_WORK ORDER_:
Print each record that follows exactly, leaving the pictures behind.
[AVAILABLE DATA Boundary: Start]
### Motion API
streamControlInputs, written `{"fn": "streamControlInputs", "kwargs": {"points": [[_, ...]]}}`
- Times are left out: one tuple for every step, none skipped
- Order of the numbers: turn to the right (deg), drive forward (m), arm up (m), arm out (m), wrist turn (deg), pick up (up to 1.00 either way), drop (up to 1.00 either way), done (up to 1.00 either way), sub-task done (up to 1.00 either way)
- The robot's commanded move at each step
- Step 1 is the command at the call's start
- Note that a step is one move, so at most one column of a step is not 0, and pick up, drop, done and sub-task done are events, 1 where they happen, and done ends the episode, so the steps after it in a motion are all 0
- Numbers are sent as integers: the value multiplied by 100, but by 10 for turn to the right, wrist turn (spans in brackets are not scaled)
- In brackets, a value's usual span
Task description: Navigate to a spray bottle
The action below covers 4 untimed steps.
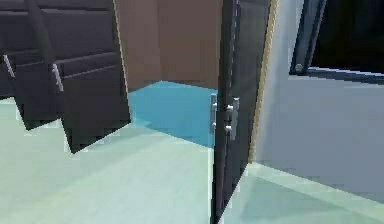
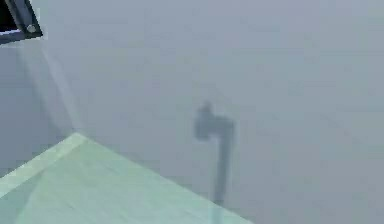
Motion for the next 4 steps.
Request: {"fn": "streamControlInputs", "kwargs": {"points": [[-450,0,0,0,0,0,0,0,0],[-60,0,0,0,0,0,0,0,0],[0,100,0,0,0,0,0,0,0],[0,100,0,0,0,0,0,0,0]]}}
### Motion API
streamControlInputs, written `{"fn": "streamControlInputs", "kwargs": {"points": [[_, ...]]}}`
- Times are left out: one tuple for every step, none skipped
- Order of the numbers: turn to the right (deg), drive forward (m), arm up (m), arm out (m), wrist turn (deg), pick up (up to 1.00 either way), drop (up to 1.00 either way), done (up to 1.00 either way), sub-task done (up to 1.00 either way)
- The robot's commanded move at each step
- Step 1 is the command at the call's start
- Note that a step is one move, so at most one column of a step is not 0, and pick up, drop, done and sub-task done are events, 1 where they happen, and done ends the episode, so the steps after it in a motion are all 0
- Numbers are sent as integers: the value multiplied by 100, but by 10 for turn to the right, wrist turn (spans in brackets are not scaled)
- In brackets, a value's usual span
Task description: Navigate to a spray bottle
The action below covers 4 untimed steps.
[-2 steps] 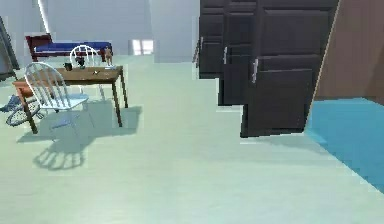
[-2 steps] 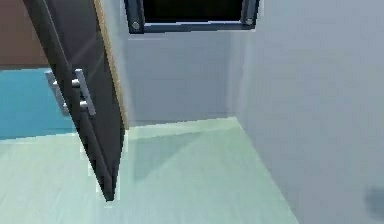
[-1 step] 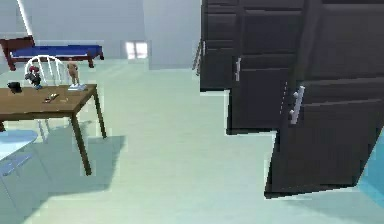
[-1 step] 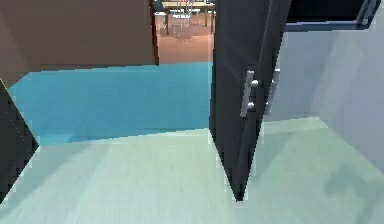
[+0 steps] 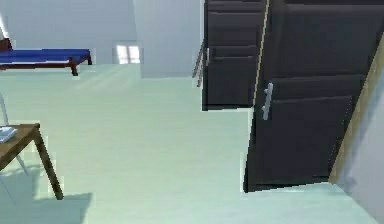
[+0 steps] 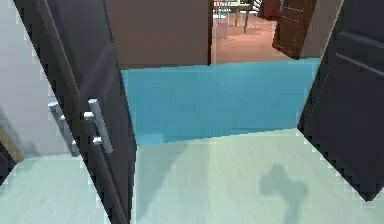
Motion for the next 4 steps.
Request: {"fn": "streamControlInputs", "kwargs": {"points": [[0,100,0,0,0,0,0,0,0],[-30,0,0,0,0,0,0,0,0],[0,65,0,0,0,0,0,0,0],[360,0,0,0,0,0,0,0,0]]}}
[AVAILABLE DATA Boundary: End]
_RESULT OF THE EXERCISE_:
### Motion API
streamControlInputs, written `{"fn": "streamControlInputs", "kwargs": {"points": [[_, ...]]}}`
- Times are left out: one tuple for every step, none skipped
- Order of the numbers: turn to the right (deg), drive forward (m), arm up (m), arm out (m), wrist turn (deg), pick up (up to 1.00 either way), drop (up to 1.00 either way), done (up to 1.00 either way), sub-task done (up to 1.00 either way)
- The robot's commanded move at each step
- Step 1 is the command at the call's start
- Note that a step is one move, so at most one column of a step is not 0, and pick up, drop, done and sub-task done are events, 1 where they happen, and done ends the episode, so the steps after it in a motion are all 0
- Numbers are sent as integers: the value multiplied by 100, but by 10 for turn to the right, wrist turn (spans in brackets are not scaled)
- In brackets, a value's usual span
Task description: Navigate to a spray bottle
The action below covers 4 untimed steps.
Motion for the next 4 steps.
Request: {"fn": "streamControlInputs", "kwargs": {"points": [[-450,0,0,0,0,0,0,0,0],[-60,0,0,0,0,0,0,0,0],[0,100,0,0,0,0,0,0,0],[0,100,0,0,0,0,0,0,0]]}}
### Motion API
streamControlInputs, written `{"fn": "streamControlInputs", "kwargs": {"points": [[_, ...]]}}`
- Times are left out: one tuple for every step, none skipped
- Order of the numbers: turn to the right (deg), drive forward (m), arm up (m), arm out (m), wrist turn (deg), pick up (up to 1.00 either way), drop (up to 1.00 either way), done (up to 1.00 either way), sub-task done (up to 1.00 either way)
- The robot's commanded move at each step
- Step 1 is the command at the call's start
- Note that a step is one move, so at most one column of a step is not 0, and pick up, drop, done and sub-task done are events, 1 where they happen, and done ends the episode, so the steps after it in a motion are all 0
- Numbers are sent as integers: the value multiplied by 100, but by 10 for turn to the right, wrist turn (spans in brackets are not scaled)
- In brackets, a value's usual span
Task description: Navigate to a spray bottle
The action below covers 4 untimed steps.
[-2 steps] 
[-2 steps] 
[-1 step] 
[-1 step] 
[+0 steps] 
[+0 steps] 
Motion for the next 4 steps.
Request: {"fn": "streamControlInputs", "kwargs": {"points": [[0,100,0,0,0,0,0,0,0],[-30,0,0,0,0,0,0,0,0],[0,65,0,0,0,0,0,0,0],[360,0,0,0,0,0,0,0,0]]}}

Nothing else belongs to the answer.